Rumple #1 is the piece that is important to me and represented a breakthrough
artistically . I had wanted to weave a flat wallhanging ,with strong ,colorful bold stripes. But when I hung it up, I was completely disappointed. I hated it. Finally after several weeks I took it down and started folding it with deep vertical folds.The flat panel was transformed into a wall sculpture with a lively, dynamic and vibrant surface. That piece was the beginnings of my ongoing series of Rumples.

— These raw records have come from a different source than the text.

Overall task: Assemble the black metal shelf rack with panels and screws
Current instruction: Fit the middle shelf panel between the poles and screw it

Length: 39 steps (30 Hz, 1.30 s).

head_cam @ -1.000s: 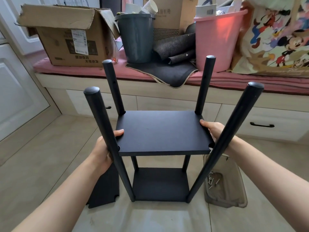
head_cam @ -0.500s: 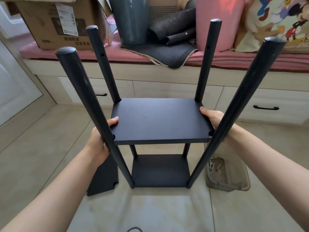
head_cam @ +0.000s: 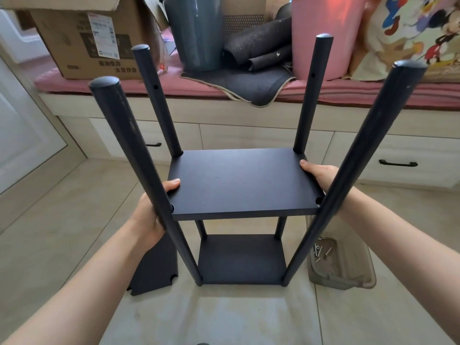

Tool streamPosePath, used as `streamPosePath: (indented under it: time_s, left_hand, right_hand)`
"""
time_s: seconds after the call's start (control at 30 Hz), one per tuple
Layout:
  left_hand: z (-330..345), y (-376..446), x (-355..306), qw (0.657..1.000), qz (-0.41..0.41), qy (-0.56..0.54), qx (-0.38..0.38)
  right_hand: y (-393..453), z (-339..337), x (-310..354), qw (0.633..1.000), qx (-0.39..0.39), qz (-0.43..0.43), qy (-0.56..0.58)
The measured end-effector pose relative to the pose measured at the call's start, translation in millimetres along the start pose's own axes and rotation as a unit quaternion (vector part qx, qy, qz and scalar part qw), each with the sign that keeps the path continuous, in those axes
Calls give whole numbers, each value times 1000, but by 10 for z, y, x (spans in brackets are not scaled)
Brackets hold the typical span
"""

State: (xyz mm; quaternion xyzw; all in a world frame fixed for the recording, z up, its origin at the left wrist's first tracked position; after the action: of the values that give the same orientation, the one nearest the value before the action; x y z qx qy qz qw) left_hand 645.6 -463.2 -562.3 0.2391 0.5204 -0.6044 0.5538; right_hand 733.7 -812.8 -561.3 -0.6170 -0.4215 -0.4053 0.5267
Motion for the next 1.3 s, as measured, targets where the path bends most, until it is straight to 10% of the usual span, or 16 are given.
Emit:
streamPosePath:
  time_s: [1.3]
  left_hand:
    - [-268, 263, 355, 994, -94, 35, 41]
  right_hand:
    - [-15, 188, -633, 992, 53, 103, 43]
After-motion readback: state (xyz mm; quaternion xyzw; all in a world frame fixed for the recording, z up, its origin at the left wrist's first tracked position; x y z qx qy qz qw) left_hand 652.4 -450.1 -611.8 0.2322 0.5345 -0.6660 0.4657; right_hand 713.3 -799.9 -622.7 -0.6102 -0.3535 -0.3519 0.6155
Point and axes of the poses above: each hand's wrist, its own y-axis towards the middle knuckle, its own z-axis out of the palm, x = y × z, the point moved 6 cm from there along y, towards the middle knuckle, and after that the axes turned 4 degrees about -y, right-handed, at the moved point
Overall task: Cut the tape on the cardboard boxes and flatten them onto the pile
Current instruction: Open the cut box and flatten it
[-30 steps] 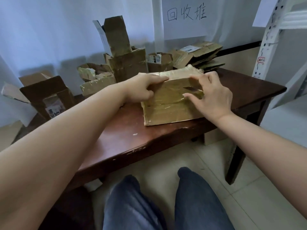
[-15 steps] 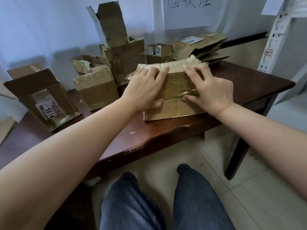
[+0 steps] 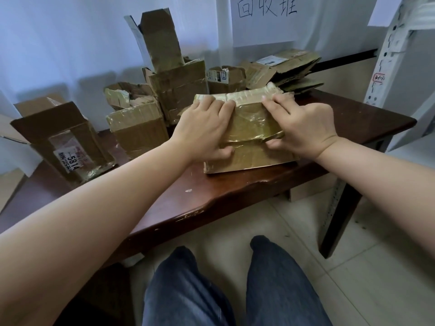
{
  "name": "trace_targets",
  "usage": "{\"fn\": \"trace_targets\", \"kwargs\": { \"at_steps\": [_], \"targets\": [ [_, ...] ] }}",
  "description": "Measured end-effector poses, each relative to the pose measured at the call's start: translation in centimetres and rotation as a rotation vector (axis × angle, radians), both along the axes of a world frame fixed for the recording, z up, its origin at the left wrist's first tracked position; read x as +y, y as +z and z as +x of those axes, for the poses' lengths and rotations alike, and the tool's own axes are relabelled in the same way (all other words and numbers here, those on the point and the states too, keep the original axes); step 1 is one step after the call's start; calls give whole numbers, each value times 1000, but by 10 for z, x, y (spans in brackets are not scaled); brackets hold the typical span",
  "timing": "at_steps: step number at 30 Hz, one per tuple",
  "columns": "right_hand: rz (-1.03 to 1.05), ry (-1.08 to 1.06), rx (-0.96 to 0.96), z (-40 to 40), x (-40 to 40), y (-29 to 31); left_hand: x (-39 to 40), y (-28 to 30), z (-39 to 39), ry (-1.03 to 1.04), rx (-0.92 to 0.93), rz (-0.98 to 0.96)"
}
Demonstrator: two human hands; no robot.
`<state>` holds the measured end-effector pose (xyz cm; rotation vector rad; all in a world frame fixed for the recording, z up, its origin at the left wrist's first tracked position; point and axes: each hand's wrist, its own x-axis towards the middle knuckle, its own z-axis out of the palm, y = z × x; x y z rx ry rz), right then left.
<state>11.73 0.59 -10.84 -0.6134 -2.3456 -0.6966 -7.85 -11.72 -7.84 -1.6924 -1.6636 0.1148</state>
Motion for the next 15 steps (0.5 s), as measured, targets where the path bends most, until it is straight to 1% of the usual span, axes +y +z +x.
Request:
{"fn": "trace_targets", "kwargs": {
  "at_steps": [4,5,7,11,13,15],
  "targets": [
    [36,22,-19,2,0,-1,0,-4,2,9,-23,51],
    [35,23,-16,2,-1,-2,0,-3,3,15,8,47],
    [23,4,7,0,-4,-6,-1,1,5,46,125,25],
    [23,-43,79,-10,-6,-19,-6,11,17,67,178,-65],
    [38,-36,121,-12,-5,-24,-10,13,23,86,175,-87],
    [1,-5,157,-12,-7,-26,-9,12,25,94,80,-105]
  ]
}}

Let’s talk about “Scrapyard Quilts”, a contemporary metal interpretation of the classic American quilt. This work is made by sewing industrial-type elements such as gears and copper wire onto a steel mesh, creating individual blocks that evoke the shape and structure of a classic geometric quilt. What is the conceptual link between your quilts and traditional quilts?
The strong geometry of the classic American Quilt has always interested me . The basic small block pattern in a quilt is by itself not too interesting, but when many are assembled and stitched together, subtle shifts in color, alignment and pattern occurs and a bigger more complex modular design results. I use this same concept for Scrapyard Quilts 2 and 9. where the linked squares of stainless mesh have woven copper elements. copper wire, industrial scrap, bike parts stitched onto them. The Traditional Quilt recycles old fabric from other sources .The Scrapyard Quilts are also recycling old material to make an entirely new work. I don’t know how to weld or solder so all the fastenings are textile based. The Supernova Series began as my participation in an exhibit celebrating Galileo. A dazzling assortment of circles, woven copper, copper wire, bottle caps, industrial scrap, coins, bike cogs, glass were stitched onto a stainless mesh panel. This bas relief textural piece loosely referenced the planets.
What is your main source of inspiration today? What projects are you working on these days?
I’m continuing to design and weave the Rumple and Ripple series because they have so much more to offer. My daily walks in the woods and mountains keep me well, in body and mind, and creatively. I’m exploring some new ideas in a series of Bias Plaited copper baskets, that have interesting sculptural potential.